Only the stretch of the listing below that runs from the line with "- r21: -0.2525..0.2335" through the line with "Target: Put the" is to be printed, exactly and with both ends.
----
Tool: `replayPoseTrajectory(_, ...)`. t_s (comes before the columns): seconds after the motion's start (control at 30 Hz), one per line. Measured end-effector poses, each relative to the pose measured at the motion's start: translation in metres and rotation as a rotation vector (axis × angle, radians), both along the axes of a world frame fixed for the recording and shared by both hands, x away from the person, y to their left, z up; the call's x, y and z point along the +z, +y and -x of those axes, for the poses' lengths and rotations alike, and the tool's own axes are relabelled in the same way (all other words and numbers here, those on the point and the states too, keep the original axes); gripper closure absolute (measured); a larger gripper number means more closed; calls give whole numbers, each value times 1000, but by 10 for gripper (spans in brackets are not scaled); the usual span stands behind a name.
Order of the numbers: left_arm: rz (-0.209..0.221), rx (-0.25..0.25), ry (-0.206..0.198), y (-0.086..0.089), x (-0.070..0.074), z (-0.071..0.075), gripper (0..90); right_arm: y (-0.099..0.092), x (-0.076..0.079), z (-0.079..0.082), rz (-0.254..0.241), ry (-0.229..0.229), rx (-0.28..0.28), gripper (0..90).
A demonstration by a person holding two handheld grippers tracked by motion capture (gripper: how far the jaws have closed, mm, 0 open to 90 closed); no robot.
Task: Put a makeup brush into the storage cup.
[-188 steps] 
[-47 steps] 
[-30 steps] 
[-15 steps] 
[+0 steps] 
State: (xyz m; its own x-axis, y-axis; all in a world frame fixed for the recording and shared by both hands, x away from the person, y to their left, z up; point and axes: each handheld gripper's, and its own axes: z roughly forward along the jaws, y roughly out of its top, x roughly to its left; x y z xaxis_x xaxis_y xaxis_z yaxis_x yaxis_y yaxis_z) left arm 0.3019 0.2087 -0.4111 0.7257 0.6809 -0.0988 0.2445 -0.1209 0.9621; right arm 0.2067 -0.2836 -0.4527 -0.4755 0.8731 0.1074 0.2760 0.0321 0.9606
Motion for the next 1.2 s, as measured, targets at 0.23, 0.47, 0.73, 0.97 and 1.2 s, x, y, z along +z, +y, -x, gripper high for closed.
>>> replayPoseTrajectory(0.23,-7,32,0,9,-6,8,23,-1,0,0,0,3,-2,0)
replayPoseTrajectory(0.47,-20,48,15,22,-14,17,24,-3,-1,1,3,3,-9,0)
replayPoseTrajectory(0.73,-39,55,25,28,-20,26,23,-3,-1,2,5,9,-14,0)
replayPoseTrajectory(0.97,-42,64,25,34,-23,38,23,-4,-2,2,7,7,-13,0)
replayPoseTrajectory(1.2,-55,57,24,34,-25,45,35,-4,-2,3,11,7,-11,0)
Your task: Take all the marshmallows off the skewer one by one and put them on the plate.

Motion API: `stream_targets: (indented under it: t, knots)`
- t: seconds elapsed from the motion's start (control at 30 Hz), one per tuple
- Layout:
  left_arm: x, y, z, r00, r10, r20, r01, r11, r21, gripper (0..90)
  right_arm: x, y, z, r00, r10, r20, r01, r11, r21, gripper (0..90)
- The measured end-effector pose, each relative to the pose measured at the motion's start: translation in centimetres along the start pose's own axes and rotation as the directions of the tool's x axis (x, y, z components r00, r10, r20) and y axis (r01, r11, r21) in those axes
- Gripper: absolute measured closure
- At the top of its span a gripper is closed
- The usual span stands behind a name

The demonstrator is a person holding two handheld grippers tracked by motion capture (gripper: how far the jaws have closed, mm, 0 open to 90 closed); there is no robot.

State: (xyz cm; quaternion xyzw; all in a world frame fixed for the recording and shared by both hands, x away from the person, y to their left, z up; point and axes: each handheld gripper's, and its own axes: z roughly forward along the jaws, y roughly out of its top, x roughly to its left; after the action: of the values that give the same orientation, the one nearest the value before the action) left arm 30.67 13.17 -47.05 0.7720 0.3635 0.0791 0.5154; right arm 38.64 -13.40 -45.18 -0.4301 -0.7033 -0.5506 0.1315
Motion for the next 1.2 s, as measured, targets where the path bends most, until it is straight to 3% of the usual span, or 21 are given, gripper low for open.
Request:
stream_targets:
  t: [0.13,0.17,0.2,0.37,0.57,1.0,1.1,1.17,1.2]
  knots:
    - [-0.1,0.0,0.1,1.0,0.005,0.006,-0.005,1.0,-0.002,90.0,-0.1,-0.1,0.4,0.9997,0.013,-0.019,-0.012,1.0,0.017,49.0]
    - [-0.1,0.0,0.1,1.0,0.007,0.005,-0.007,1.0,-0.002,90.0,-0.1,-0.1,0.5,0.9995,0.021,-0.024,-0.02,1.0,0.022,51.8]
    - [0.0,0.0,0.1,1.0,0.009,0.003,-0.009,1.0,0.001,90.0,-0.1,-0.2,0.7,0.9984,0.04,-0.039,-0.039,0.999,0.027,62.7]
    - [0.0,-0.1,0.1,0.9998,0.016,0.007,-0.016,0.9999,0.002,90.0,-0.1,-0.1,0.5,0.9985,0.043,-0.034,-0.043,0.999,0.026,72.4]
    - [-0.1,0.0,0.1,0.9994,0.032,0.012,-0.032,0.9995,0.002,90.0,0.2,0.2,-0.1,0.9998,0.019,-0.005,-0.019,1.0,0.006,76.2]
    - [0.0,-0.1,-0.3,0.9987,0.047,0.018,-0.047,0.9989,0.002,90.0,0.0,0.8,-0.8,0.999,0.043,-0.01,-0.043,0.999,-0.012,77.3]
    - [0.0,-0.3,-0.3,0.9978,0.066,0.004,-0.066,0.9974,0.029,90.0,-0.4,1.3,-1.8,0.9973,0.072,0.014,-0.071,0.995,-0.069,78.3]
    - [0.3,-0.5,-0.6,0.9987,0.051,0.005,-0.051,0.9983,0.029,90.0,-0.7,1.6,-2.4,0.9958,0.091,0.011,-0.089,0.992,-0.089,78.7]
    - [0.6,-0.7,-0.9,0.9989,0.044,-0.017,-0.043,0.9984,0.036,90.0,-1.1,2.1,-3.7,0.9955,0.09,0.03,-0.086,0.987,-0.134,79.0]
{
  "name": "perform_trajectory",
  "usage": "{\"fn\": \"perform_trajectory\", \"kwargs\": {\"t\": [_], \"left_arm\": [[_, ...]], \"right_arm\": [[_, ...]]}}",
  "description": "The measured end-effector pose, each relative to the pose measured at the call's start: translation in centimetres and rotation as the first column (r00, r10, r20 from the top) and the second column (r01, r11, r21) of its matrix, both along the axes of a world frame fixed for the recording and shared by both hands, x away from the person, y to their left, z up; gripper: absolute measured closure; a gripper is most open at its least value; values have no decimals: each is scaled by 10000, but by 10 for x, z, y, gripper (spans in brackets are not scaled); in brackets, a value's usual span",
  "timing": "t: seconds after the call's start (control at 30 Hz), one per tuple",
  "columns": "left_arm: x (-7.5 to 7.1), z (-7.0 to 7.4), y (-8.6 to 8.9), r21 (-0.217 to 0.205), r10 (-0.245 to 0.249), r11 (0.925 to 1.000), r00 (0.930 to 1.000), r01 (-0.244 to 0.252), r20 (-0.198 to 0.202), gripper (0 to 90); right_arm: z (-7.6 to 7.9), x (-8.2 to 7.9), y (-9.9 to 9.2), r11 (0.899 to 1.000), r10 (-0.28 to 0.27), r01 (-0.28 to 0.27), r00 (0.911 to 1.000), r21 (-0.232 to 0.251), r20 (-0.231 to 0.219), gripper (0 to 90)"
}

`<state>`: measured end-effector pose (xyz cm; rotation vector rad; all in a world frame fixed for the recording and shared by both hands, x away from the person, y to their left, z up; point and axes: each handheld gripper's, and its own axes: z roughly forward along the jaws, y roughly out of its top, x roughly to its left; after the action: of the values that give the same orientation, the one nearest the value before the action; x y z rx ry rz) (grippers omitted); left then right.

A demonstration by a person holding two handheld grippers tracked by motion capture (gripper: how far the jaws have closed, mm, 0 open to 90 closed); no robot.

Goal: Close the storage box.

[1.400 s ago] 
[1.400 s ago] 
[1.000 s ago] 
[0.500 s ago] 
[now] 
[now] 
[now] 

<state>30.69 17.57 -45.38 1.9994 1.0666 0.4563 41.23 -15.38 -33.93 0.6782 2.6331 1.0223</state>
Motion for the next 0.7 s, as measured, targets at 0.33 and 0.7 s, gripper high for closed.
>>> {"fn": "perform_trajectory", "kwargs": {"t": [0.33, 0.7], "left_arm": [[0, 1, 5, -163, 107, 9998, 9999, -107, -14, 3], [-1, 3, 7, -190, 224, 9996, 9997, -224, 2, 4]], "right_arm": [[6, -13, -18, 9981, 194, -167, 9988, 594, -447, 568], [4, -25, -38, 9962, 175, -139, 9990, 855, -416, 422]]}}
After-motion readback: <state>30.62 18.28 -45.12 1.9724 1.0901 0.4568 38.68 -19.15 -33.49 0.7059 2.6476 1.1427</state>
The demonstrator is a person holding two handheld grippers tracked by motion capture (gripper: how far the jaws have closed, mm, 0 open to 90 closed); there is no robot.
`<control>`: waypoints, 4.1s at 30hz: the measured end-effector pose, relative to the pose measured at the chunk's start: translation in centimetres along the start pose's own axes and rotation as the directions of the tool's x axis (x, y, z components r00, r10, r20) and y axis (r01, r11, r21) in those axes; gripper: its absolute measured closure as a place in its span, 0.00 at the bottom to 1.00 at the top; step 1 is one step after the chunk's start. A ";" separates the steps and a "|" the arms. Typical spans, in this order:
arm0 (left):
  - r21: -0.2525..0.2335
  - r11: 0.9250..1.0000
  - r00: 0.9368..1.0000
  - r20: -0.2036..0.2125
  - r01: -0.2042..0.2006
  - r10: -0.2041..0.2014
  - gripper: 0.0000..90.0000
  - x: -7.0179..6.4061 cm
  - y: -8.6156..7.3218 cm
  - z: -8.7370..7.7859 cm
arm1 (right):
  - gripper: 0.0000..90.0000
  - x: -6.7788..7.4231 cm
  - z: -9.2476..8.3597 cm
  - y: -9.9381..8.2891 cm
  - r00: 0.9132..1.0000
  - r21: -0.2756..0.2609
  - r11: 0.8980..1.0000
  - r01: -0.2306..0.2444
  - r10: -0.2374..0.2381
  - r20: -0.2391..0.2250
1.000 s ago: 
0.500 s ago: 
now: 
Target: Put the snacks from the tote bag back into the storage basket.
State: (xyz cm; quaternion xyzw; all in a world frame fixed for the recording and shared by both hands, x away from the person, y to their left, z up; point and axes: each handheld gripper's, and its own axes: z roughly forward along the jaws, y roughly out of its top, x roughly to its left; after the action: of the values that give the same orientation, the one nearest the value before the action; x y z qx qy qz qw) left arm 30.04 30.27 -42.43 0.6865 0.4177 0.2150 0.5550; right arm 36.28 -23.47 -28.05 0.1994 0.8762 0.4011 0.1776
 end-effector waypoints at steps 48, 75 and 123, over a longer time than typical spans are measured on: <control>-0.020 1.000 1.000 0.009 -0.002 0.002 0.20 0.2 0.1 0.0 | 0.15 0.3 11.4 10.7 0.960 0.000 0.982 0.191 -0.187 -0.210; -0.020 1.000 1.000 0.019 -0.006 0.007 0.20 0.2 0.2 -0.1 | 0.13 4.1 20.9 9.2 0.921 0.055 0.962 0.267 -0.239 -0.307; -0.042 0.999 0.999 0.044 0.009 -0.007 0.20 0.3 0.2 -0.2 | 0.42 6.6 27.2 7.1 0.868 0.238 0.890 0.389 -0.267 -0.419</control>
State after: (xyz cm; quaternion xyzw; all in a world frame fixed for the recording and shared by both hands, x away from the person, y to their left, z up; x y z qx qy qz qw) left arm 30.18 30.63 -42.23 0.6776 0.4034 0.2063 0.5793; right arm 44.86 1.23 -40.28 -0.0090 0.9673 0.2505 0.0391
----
YOUR RESPONSE:
  - r21: -0.2525..0.2335
  - r11: 0.9250..1.0000
  - r00: 0.9368..1.0000
  - r20: -0.2036..0.2125
  - r01: -0.2042..0.2006
  - r10: -0.2041..0.2014
  - gripper: 0.0000..90.0000
  - x: -7.0179..6.4061 cm
  - y: -8.6156..7.3218 cm
  - z: -8.7370..7.7859 cm
arm1 (right):
  - gripper: 0.0000..90.0000
  - x: -6.7788..7.4231 cm
  - z: -9.2476..8.3597 cm
  - y: -9.9381..8.2891 cm
  - r00: 0.9132..1.0000
  - r21: -0.2756..0.2609
  - r11: 0.8980..1.0000
  - r01: -0.2306..0.2444
  - r10: -0.2374..0.2381
  - r20: -0.2391..0.2250
1.000 s ago: 
0.500 s ago: 
now: 
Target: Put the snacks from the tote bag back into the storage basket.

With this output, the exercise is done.